UT/ORNL Center for Molecular Biophysics, Oak Ridge National Laboratory, Oak Ridge, TN, United States.
Department of Biochemistry and Cellular and Molecular Biology, University of Tennessee, Knoxville, TN, United States.
Front Immunol. 2024 Aug 16;15:1426173. doi: 10.3389/fimmu.2024.1426173. eCollection 2024.

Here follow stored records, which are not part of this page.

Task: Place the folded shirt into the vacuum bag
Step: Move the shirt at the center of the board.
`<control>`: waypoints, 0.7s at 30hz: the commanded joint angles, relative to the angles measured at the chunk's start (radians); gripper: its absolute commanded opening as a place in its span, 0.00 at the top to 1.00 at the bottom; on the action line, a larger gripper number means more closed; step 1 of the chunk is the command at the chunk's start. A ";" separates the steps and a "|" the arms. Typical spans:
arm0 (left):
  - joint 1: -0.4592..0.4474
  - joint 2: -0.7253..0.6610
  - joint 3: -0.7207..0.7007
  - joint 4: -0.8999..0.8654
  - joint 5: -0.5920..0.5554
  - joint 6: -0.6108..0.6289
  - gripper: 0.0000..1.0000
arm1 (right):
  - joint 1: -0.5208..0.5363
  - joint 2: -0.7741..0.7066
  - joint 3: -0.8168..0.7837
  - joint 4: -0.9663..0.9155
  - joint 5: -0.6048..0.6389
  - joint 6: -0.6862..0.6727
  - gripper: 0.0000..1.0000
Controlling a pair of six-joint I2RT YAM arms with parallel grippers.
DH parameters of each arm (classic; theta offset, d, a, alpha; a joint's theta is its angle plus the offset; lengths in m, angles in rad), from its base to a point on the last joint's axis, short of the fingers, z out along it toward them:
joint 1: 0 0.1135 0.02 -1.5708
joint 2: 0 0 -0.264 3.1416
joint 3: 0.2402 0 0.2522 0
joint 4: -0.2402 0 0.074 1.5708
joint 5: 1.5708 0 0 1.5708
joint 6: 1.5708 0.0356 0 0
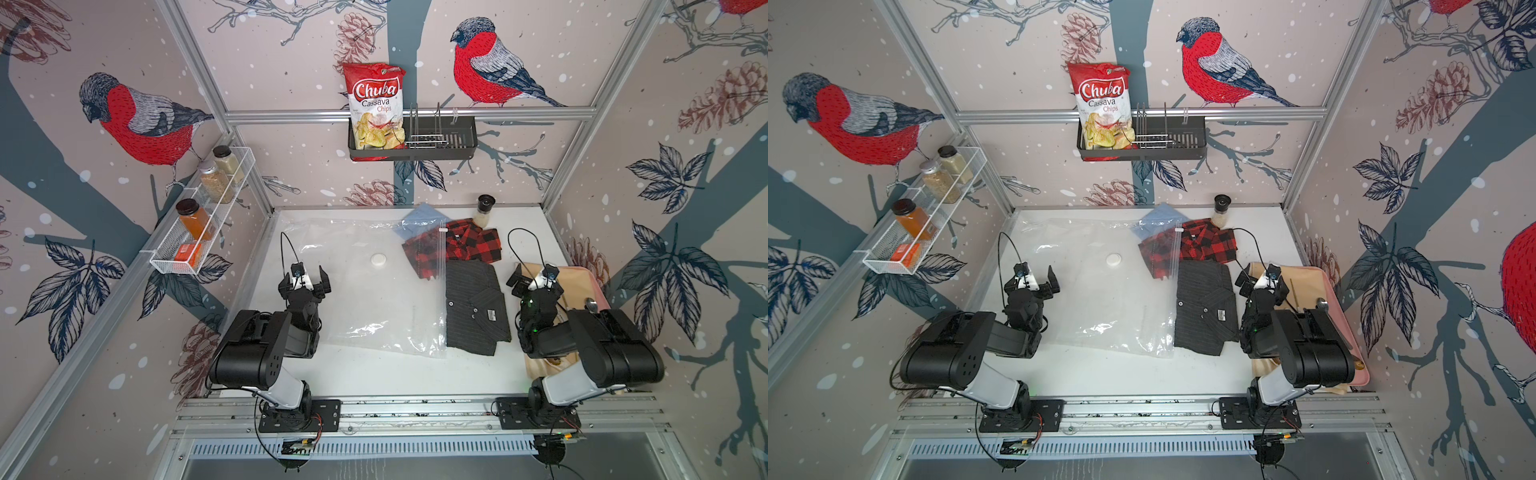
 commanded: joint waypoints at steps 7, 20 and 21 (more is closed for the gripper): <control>-0.162 -0.190 -0.056 0.092 -0.234 0.176 0.01 | 0.055 -0.078 -0.064 0.138 0.132 -0.064 0.00; -0.182 -0.651 0.151 -0.660 -0.051 -0.326 0.01 | 0.162 -0.655 0.165 -0.659 0.085 0.046 0.00; -0.183 -0.673 0.157 -0.702 -0.015 -0.378 0.01 | 0.164 -0.680 0.192 -0.730 0.075 0.082 0.00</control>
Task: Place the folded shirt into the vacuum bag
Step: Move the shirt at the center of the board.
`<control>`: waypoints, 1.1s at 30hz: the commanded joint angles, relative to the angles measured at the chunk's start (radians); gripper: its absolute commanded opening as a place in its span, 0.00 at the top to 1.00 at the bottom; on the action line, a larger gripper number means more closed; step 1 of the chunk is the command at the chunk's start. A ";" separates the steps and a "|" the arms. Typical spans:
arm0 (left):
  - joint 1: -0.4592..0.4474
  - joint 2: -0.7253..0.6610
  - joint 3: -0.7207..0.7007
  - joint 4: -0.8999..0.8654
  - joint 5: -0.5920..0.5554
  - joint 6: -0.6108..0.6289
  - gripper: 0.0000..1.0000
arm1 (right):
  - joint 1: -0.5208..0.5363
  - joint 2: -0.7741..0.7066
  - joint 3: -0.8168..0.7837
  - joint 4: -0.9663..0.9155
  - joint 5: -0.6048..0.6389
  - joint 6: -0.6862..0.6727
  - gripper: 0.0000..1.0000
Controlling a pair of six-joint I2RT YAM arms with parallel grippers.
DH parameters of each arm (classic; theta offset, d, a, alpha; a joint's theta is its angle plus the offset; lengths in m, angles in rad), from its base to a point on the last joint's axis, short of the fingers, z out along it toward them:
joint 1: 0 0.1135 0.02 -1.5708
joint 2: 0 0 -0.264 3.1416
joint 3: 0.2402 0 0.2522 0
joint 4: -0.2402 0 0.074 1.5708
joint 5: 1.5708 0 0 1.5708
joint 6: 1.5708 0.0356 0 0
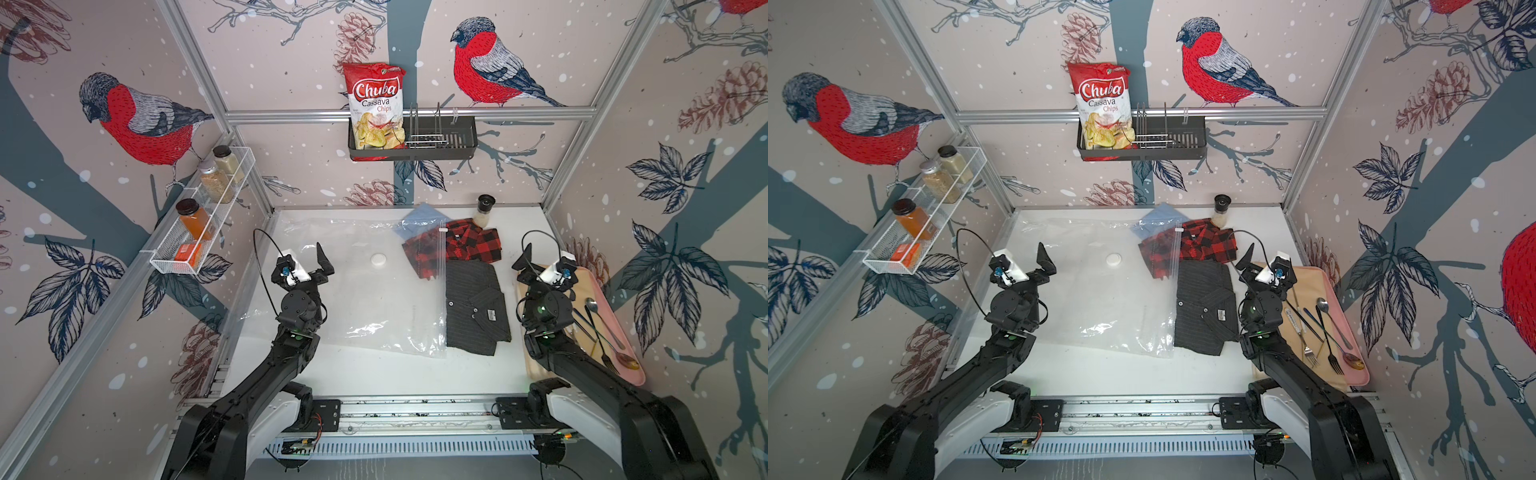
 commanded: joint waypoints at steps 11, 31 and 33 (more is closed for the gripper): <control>-0.003 -0.259 -0.106 -0.252 0.629 -0.544 0.00 | -0.004 -0.111 0.266 -0.721 -0.397 0.458 0.00; -0.006 0.102 -0.050 -0.297 0.683 -0.533 0.04 | -0.277 0.649 0.602 -0.582 -1.077 0.577 0.16; -0.008 0.163 -0.019 -0.329 0.709 -0.521 0.04 | -0.263 0.749 0.687 -0.630 -1.113 0.574 0.20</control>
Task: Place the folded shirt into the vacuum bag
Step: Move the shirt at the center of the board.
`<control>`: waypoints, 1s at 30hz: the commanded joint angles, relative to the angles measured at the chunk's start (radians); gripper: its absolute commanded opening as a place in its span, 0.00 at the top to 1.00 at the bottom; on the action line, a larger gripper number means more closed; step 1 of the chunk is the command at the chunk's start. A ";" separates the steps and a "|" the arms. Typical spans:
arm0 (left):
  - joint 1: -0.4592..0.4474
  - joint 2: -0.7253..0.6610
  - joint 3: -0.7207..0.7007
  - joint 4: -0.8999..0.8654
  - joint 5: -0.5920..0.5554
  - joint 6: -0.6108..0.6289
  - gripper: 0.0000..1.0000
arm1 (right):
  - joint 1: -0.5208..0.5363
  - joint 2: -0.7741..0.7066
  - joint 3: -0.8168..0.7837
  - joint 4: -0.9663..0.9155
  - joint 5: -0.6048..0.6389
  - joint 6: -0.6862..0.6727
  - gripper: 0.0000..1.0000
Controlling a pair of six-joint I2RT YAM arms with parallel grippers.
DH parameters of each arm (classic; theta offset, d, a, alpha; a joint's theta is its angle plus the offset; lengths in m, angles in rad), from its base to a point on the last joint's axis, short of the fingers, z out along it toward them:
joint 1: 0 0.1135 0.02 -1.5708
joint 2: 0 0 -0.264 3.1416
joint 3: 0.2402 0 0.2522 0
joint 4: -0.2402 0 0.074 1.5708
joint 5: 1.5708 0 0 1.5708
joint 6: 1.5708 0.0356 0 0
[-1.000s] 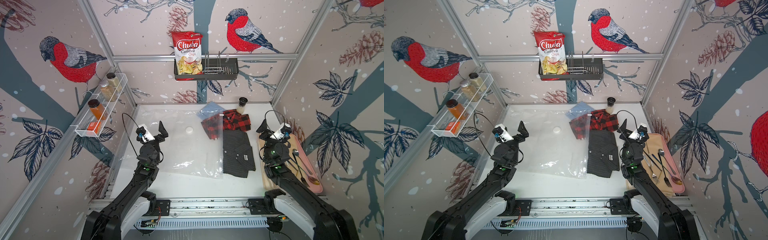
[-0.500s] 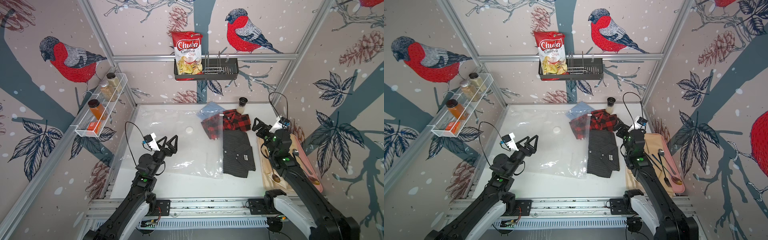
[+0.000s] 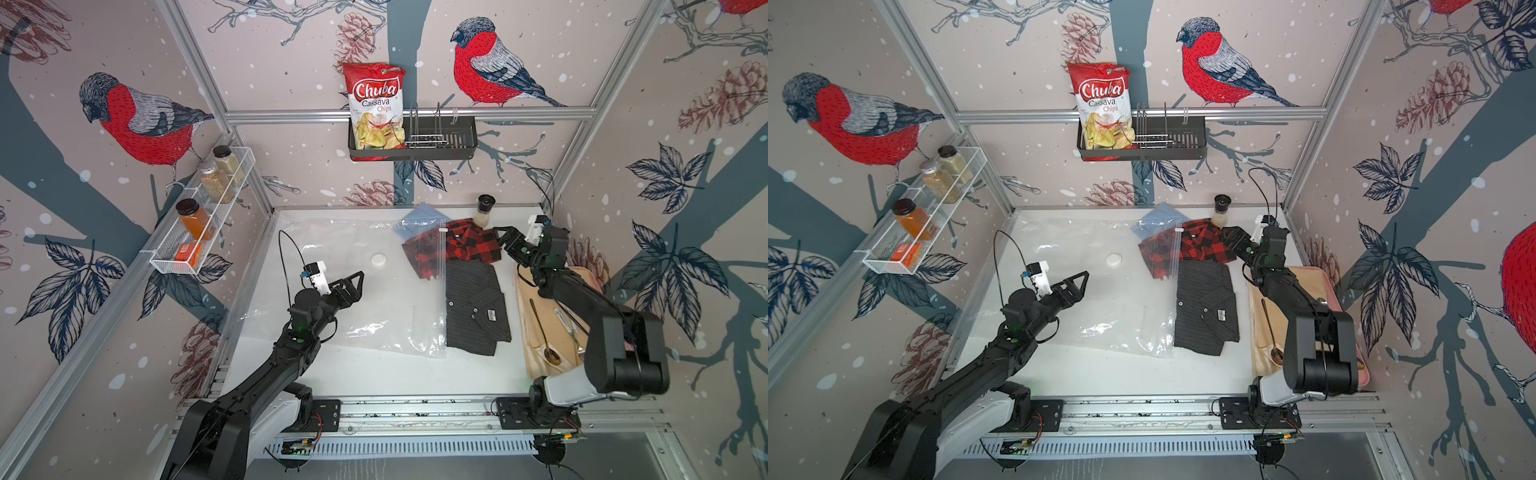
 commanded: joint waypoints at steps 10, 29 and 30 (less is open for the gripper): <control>-0.070 0.252 0.159 -0.220 -0.015 0.115 0.04 | 0.146 0.414 0.333 -0.138 -0.071 -0.031 0.30; -0.075 0.304 0.167 -0.235 -0.054 0.132 0.04 | 0.059 0.632 0.467 -0.304 0.259 -0.001 0.61; -0.075 0.307 0.169 -0.234 -0.054 0.132 0.04 | 0.050 0.632 0.469 -0.304 0.258 0.001 0.61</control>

Artificial-intelligence and machine-learning (AI/ML) approaches to predicting T-cell receptor (TCR)-epitope specificity achieve high performance metrics on test datasets which include sequences that are also part of the training set but fail to generalize to test sets consisting of epitopes and TCRs that are absent from the training set, i.e., are 'unseen' during training of the ML model. We present TCR-H, a supervised classification Support Vector Machines model using physicochemical features trained on the largest dataset available to date using only experimentally validated non-binders as negative datapoints. TCR-H exhibits an area under the curve of the receiver-operator characteristic (AUC of ROC) of 0.87 for epitope 'hard splitting' (i.e., on test sets with all epitopes unseen during ML training), 0.92 for TCR hard splitting and 0.89 for 'strict splitting' in which neither the epitopes nor the TCRs in the test set are seen in the training data. Furthermore, we employ the SHAP (Shapley additive explanations) eXplainable AI (XAI) method for interrogation to interpret the models trained with different hard splits, shedding light on the key physiochemical features driving model predictions. TCR-H thus represents a significant step towards general applicability and explainability of epitope:TCR specificity prediction.
人工智能和机器学习 (AI/ML) 方法在预测 T 细胞受体 (TCR)-表位特异性方面在测试数据集上取得了高性能指标,这些数据集包括也属于训练集的序列,但无法推广到测试集,因为测试集中的表位和 TCR 不在训练集中,即,在 ML 模型的训练过程中是“看不见的”。我们提出了 TCR-H,这是一种基于监督分类支持向量机的模型,使用基于目前最大数据集的物理化学特征进行训练,仅将实验验证的非结合物用作负数据点。TCR-H 在表位“硬分割”(即在测试集中,所有表位在 ML 训练期间都未被看到)的接收者操作特征曲线下面积 (ROC 的 AUC) 为 0.87,TCR 硬分割为 0.92,“严格分割”为 0.89,其中测试集中的表位和 TCR 都未在训练数据中看到。此外,我们还采用了 SHAP(Shapley Additive Explanations)可解释 AI(XAI)方法进行询问,以解释不同硬分割训练的模型,阐明驱动模型预测的关键物理化学特征。因此,TCR-H 代表了朝着普遍适用性和可解释性的表位:TCR 特异性预测迈出了重要一步。